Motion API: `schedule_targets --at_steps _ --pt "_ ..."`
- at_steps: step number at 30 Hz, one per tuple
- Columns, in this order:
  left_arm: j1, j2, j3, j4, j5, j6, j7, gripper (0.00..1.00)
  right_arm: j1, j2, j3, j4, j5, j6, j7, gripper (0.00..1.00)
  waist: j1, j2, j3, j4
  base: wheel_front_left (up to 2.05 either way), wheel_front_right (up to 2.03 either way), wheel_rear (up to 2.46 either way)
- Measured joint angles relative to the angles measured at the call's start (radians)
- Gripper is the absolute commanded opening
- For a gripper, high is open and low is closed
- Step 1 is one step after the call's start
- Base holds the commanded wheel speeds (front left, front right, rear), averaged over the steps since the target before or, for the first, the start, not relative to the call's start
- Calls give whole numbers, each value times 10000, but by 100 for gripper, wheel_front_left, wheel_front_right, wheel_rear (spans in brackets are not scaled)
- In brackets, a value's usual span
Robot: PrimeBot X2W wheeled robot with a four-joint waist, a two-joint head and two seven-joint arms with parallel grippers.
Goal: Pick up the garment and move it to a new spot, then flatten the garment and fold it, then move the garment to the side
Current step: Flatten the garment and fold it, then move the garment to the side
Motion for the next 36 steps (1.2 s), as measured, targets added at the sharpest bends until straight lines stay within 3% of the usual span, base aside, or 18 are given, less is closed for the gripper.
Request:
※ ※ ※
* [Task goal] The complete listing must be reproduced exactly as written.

* [Result of this exercise]
Motion API: `schedule_targets --at_steps _ --pt "_ ..."`
- at_steps: step number at 30 Hz, one per tuple
- Columns, in this order:
  left_arm: j1, j2, j3, j4, j5, j6, j7, gripper (0.00..1.00)
  right_arm: j1, j2, j3, j4, j5, j6, j7, gripper (0.00..1.00)
  waist: j1, j2, j3, j4
  base: wheel_front_left (up to 2.05 either way), wheel_front_right (up to 2.03 either way), wheel_rear (up to 2.46 either way)
- Measured joint angles relative to the angles measured at the call's start (radians)
- Gripper is the absolute commanded opening
- For a gripper, high is open and low is closed
- Step 1 is one step after the call's start
- Base holds the commanded wheel speeds (front left, front right, rear), averaged over the steps since the target before or, for the first, the start, not relative to the call's start
- Calls give whole numbers, each value times 10000, but by 100 for gripper, wheel_front_left, wheel_front_right, wheel_rear (spans in brackets are not scaled)
- In brackets, a value's usual span
Robot: PrimeBot X2W wheeled robot with a four-joint waist, a two-joint head and two seven-joint arms with parallel grippers.
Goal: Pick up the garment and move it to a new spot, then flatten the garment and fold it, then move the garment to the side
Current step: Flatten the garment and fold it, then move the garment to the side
Motion for the next 36 steps (1.2 s), as measured, targets added at the sharpest bends until straight lines stay within 3% of the usual span, base aside, or 18 are given, less is closed for the gripper.
Request:

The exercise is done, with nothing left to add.